Instructions to follow: For any picture in the lines below, please leave it out and copy the rest exactly.

Extracted material:
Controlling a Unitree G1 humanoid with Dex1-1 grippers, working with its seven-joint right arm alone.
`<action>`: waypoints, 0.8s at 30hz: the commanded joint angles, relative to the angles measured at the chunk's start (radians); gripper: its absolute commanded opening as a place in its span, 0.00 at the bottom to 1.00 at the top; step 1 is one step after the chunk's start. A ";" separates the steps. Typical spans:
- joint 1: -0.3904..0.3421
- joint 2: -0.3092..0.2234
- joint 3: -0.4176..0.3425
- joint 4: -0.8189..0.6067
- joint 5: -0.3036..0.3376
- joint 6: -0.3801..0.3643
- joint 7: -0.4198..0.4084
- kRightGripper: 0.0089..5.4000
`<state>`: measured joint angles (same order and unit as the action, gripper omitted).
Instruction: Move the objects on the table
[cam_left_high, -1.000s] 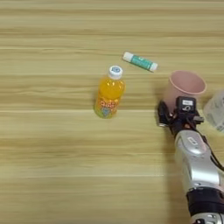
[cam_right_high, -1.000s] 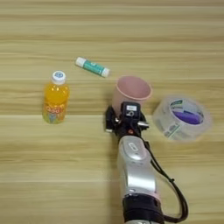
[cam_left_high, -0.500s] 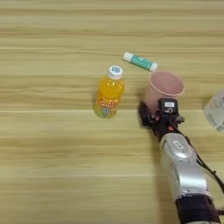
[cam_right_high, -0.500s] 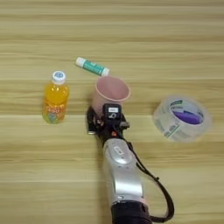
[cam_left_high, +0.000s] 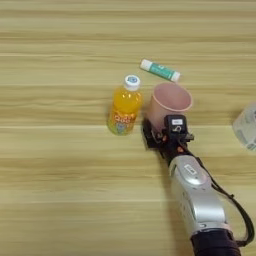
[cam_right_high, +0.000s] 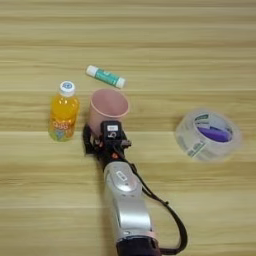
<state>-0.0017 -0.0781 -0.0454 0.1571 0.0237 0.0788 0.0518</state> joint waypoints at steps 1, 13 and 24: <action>0.002 0.002 0.016 0.012 -0.006 0.030 0.008 0.68; 0.005 0.001 0.022 0.012 -0.014 0.037 0.004 0.88; 0.051 -0.003 0.028 -0.053 -0.014 0.061 0.004 0.99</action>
<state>0.0304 -0.0799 -0.0261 0.1118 0.0175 0.0997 0.0514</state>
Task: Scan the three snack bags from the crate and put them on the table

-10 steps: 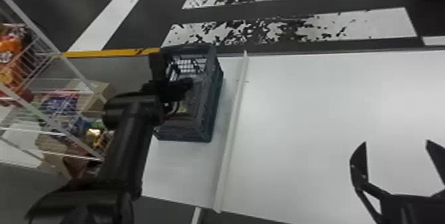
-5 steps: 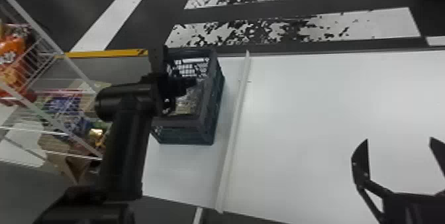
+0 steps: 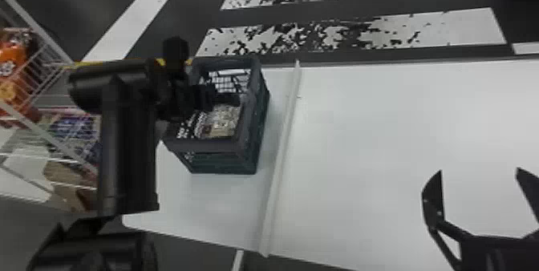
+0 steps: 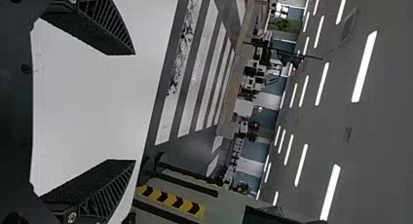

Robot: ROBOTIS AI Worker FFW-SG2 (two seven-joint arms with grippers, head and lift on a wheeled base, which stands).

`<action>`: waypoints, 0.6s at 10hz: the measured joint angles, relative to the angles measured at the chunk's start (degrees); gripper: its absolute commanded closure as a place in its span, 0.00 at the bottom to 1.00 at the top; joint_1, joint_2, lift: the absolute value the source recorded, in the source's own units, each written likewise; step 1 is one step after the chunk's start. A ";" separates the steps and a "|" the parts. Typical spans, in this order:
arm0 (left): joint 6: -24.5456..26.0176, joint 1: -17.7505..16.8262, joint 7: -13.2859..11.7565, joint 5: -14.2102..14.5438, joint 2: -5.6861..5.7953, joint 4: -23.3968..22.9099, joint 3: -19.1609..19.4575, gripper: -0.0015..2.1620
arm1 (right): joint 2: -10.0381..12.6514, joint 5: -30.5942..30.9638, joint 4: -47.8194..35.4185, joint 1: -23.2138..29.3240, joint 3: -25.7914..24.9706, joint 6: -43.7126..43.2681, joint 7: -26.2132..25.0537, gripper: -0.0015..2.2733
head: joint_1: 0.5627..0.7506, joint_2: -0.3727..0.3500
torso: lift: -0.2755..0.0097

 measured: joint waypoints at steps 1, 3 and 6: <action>4.51 -2.91 0.30 -1.12 0.60 1.37 -0.62 0.01 | -0.04 0.06 0.00 0.02 0.10 0.04 0.00 0.04 | 0.70 0.98 | 0.64; 7.71 -8.25 0.10 -2.72 1.89 7.75 -2.61 0.01 | -0.43 -0.09 -0.03 -0.18 0.17 0.04 -0.02 0.04 | 0.70 0.99 | 0.64; 7.92 -14.09 -0.73 -6.48 2.32 16.35 -5.19 0.01 | -1.75 -0.91 -0.54 -0.93 0.27 -0.76 -1.15 0.04 | 0.70 1.00 | 0.64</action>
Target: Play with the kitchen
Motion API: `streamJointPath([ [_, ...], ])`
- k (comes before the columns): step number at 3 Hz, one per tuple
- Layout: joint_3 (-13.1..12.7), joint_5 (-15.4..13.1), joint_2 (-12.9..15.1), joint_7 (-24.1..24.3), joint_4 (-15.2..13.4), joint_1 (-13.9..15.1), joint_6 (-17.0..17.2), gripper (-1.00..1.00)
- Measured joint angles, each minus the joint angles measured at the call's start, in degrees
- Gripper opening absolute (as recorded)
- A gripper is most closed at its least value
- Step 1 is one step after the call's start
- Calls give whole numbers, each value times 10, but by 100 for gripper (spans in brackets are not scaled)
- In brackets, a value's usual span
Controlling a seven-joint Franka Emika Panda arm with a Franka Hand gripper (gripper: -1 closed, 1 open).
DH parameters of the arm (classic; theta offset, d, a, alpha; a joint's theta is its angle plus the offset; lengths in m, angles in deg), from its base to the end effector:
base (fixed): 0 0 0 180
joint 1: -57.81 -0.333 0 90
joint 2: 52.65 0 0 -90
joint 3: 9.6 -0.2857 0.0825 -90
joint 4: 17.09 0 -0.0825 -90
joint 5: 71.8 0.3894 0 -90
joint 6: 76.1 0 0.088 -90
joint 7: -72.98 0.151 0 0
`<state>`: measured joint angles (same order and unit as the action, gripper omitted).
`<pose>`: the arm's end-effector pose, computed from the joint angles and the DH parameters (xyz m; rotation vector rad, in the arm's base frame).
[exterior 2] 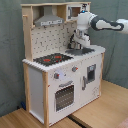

Written solution:
Controlling a Unitree G1 humanoid with Dex1-1 grippers, working with its seven-joint right arm alone.
`<action>`: waypoints, 0.8s at 30hz: the commanded joint angles, relative to the angles measured at the chunk's start (radians); gripper: its absolute commanded opening as a place in its span, 0.00 at the bottom to 1.00 at the top; step 1 is one step after the chunk's start. A ";" separates the steps. Typical spans:
- joint 1: -0.3904..0.3421
- joint 2: -0.3092..0.2234
- joint 3: -0.4176..0.3425
- joint 4: -0.8189..0.6067
- joint 5: -0.3036..0.3376
- joint 6: -0.3801..0.3643
- joint 7: -0.4198..0.4084
- kRightGripper: 0.0089..5.4000
`<state>`: measured joint angles (same order and unit as the action, gripper omitted).
Instruction: Move the objects on the table
[cam_left_high, -1.000s] 
[cam_right_high, -1.000s] 
[cam_left_high, -0.500s] 
[cam_right_high, -0.500s] 
[cam_left_high, +0.000s] 
[cam_right_high, +0.000s] 
<state>-0.0017 -0.0781 -0.0454 0.1571 0.0237 0.0788 0.0518</state> joint waypoints at steps 1, 13 and 24: <action>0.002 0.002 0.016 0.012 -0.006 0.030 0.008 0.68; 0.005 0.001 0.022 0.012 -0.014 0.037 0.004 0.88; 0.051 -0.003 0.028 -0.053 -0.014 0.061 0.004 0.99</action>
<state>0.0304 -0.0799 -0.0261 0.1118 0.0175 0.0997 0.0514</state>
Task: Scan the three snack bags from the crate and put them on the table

-10 steps: 
-5 steps: 
+0 steps: 
+0 steps: 

Robot: ROBOTIS AI Worker FFW-SG2 (two seven-joint arms with grippers, head and lift on a wheeled base, which stands).

`<action>`: waypoints, 0.6s at 10hz: the measured joint angles, relative to the angles measured at the chunk's start (degrees); gripper: its absolute commanded closure as a place in its span, 0.00 at the bottom to 1.00 at the top; joint_1, joint_2, lift: the absolute value the source recorded, in the source's own units, each written likewise; step 1 is one step after the chunk's start. A ";" separates the steps and a "|" the parts. Typical spans, in this order:
arm0 (left): joint 6: -24.5456..26.0176, joint 1: -17.7505..16.8262, joint 7: -13.2859..11.7565, joint 5: -14.2102..14.5438, joint 2: -5.6861..5.7953, joint 4: -23.3968..22.9099, joint 3: -19.1609..19.4575, gripper: -0.0015..2.1620
arm1 (right): joint 2: -10.0381..12.6514, joint 5: -30.5942..30.9638, joint 4: -47.8194..35.4185, joint 1: -23.2138..29.3240, joint 3: -25.7914..24.9706, joint 6: -43.7126..43.2681, joint 7: -26.2132..25.0537, gripper: -0.0015..2.2733
head: joint_1: 0.5627..0.7506, joint_2: -0.3727..0.3500
torso: lift: -0.2755..0.0097

 measured: joint waypoints at steps 1, 3 and 6: <action>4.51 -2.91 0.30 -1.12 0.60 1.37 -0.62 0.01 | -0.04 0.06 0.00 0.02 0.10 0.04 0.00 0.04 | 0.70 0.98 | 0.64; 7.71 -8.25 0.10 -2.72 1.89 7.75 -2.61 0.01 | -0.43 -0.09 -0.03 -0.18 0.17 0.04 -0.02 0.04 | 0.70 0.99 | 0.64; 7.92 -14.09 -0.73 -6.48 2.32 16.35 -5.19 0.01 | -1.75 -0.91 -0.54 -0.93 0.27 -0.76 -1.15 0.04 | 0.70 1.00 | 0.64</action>
Target: Play with the kitchen
Motion API: `streamJointPath([ [_, ...], ])`
- k (comes before the columns): step number at 3 Hz, one per tuple
- Layout: joint_3 (-13.1..12.7), joint_5 (-15.4..13.1), joint_2 (-12.9..15.1), joint_7 (-24.1..24.3), joint_4 (-15.2..13.4), joint_1 (-13.9..15.1), joint_6 (-17.0..17.2), gripper (-1.00..1.00)
- Measured joint angles, each minus the joint angles measured at the call's start, in degrees
- Gripper opening absolute (as recorded)
- A gripper is most closed at its least value
- Step 1 is one step after the call's start
- Calls give whole numbers, each value times 10, but by 100 for gripper (spans in brackets are not scaled)
- In brackets, a value's usual span
Controlling a seven-joint Franka Emika Panda arm with a Franka Hand gripper (gripper: -1 closed, 1 open).
DH parameters of the arm (classic; theta offset, d, a, alpha; a joint's theta is its angle plus the offset; lengths in m, angles in deg), from its base to the end effector:
base (fixed): 0 0 0 180
joint 1: -57.81 -0.333 0 90
joint 2: 52.65 0 0 -90
joint 3: 9.6 -0.2857 0.0825 -90
joint 4: 17.09 0 -0.0825 -90
joint 5: 71.8 0.3894 0 -90
joint 6: 76.1 0 0.088 -90
joint 7: -72.98 0.151 0 0
`<state>`: measured joint angles (same order and unit as the action, gripper omitted).
`<pose>`: the arm's end-effector pose, computed from the joint angles and the DH parameters (xyz m; rotation vector rad, in the arm's base frame).
[exterior 2] 

The exercise requires no further output.